Archivo - Chica con problemas de salud mental. - ARTISTGNDPHOTOGRAPHY/ ISTOCK - Archivo
MADRID 3 Ago. (EUROPA PRESS) -
La psicóloga de Itersia Eva Rozalén ha advertido de que los adolescentes son uno de los grupos de población más afectados por las olas de calor en términos de salud emocional, pudiendo agravar o desencadenar síntomas de ansiedad y depresión, especialmente en aquellos con predisposición previa o en tratamiento con ciertos fármacos.
El Centro de Psicoterapia Itersia ha recopilado distintos estudios que señalan el efecto de las temperaturas extremas y el cambio climático en los jóvenes. Uno de ellos, publicado en 2025 en 'PLOS Mental Health', asegura que las visitas a Urgencias por trastorno depresivo mayor y conductas suicidas aumentan durante las olas de calor y los días inmediatamente posteriores entre los adolescentes con trastorno de déficit de atención e hiperactividad (TDAH).
Además, destaca que las iniciativas de salud pública deberían priorizar estrategias de adaptación destinadas a proteger a las poblaciones pediátricas vulnerables frente a los factores de estrés relacionados con el cambio climático e incluso que los centros educativos deberían implementar planes de actuación frente al calor que incluyan la vigilancia de la salud mental y conductual durante los episodios de calor extremo, prestando especial atención al alumnado TDAH.
Otra investigación publicada este año en 'Journal of the American Academy of Child & Adolescent Psychiatry' evidencia cómo el calentamiento global agrava de forma directa la salud mental de los menores de 24 años. Mediante un análisis de 720.000 ingresos hospitalarios ocurridos entre 2001 y 2022, revela que las hospitalizaciones psiquiátricas graves se duplican cuando se dan temperaturas extremas.
"En muchas ocasiones estas urgencias médicas se asocian a problemas derivados del abuso de sustancias, una conducta recurrente en adolescentes y jóvenes para mitigar el malestar físico ambiental. El calor extremo reduce el autocontrol en los jóvenes, y aumenta la agresividad y la toma de decisiones peligrosas", ha detallado Rozalén.
EFECTO DE LOS INCENDIOS
Además de las altas temperaturas, desde el Centro de Psicoterapia Itersia también han alertado de las consecuencias del aumento de incendios forestales. Un trabajo publicado en 'EcoHealth' en 2023 recoge una mayor presencia de síntomas de depresión, ansiedad, estrés y trastorno de adaptación, así como un mayor consumo problemático de sustancias y niveles más elevados de malestar y preocupación relacionados con el cambio climático entre los participantes expuestos a los incendios en Australia.

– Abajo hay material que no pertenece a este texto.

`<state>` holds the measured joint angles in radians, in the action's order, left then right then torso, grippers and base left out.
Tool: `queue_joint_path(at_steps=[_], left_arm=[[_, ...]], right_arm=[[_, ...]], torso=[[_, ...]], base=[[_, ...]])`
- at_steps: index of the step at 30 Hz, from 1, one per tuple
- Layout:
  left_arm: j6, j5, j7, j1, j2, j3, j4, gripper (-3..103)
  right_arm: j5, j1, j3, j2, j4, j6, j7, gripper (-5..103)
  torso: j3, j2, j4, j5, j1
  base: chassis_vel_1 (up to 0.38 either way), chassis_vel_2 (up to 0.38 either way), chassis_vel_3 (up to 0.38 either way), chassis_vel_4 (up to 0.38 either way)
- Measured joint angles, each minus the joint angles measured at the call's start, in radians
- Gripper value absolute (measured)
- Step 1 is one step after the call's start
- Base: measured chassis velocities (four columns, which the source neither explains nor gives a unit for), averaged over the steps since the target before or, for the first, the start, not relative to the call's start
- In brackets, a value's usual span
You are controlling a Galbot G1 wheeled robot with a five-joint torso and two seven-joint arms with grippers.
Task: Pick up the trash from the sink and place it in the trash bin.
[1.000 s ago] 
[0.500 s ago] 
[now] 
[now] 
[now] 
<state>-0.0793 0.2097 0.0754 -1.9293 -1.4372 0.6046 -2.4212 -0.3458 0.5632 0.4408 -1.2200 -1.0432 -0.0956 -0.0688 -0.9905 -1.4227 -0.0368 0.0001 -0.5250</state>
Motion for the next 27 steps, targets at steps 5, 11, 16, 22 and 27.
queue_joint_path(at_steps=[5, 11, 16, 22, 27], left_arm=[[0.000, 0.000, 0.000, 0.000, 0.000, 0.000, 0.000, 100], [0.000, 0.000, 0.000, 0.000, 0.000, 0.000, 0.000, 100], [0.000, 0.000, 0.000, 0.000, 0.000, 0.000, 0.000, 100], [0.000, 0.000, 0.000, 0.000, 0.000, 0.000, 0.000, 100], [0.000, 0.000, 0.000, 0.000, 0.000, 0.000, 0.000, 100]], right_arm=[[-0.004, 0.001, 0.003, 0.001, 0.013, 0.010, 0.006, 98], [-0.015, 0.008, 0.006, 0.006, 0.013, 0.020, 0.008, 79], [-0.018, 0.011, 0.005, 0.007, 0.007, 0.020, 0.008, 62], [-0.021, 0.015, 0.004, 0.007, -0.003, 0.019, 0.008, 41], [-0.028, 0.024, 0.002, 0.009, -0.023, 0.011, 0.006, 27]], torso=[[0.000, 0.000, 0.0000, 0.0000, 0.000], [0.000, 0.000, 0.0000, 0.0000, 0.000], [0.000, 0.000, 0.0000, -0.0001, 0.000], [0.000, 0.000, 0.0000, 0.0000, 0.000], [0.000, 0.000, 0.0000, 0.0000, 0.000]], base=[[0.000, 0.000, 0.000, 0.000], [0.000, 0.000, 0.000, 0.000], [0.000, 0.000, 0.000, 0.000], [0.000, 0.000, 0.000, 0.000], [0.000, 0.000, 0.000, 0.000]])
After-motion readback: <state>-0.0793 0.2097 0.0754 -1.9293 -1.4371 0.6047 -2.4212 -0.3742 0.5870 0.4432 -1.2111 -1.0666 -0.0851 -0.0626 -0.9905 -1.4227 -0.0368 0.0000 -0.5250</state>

Asimismo, este grupo presentó una menor resiliencia psicológica y percibió el cambio climático como una amenaza más cercana. "La exposición directa a incendios forestales no solo genera un trauma inmediato, sino que deja secuelas psicológicas a medio y largo plazo", ha señalado Eva Rozalén.
En este contexto, la psicóloga ha explicado que la ausencia de apoyo escolar durante las vacaciones, combinada con olas de calor y eventos climáticos extremos, puede deteriorar de forma significativa la salud mental de los adolescente, por lo que ha destacado la importancia de desarrollar planes específicos de protección durante los meses estivales, incluyendo estrategias de seguimiento de la salud mental, espacios de apoyo y recursos accesibles para mitigar el impacto del cambio climático en este colectivo.
CÓMO PROTEGER LA SALUD MENTAL DURANTE OLAS DE CALOR
Desde el Centro de Psicoterapia Itersia han detallado recomendaciones para ayudar a los adolescentes a afrontar mejor esta situación. En primer lugar, han aconsejado mantener rutinas diarias en lo que respecta a horarios de sueño, comidas y actividades, aunque no haya clases, ya que la falta de estructura aumenta la ansiedad y el desánimo.
Además, han sugerido que se limite el uso excesivo de redes sociales, especialmente si generan comparación o preocupación por la imagen corporal, y lleven a cabo técnicas sencillas de regulación emocional, como respiraciones profundas, 'mindfulness' o escribir cómo se sienten.
También puede ser útil mantener contacto regular con amigos o personas de confianza, aunque sea de forma virtual, y saber reconocer las señales de alerta, entre las que se incluyen irritabilidad extrema, cansancio persistente, pensamientos negativos intensos o deseos de autolesión, y pedir ayuda sin vergüenza.
Los psicólogos han recomendado buscar refugios climáticos, como pueden ser bibliotecas, centros juveniles o casas de familiares, para reducir el malestar físico y emocional, y evitar el consumo de alcohol y otras sustancias, ya que el calor reduce el autocontrol y puede empeorar la ansiedad y la impulsividad.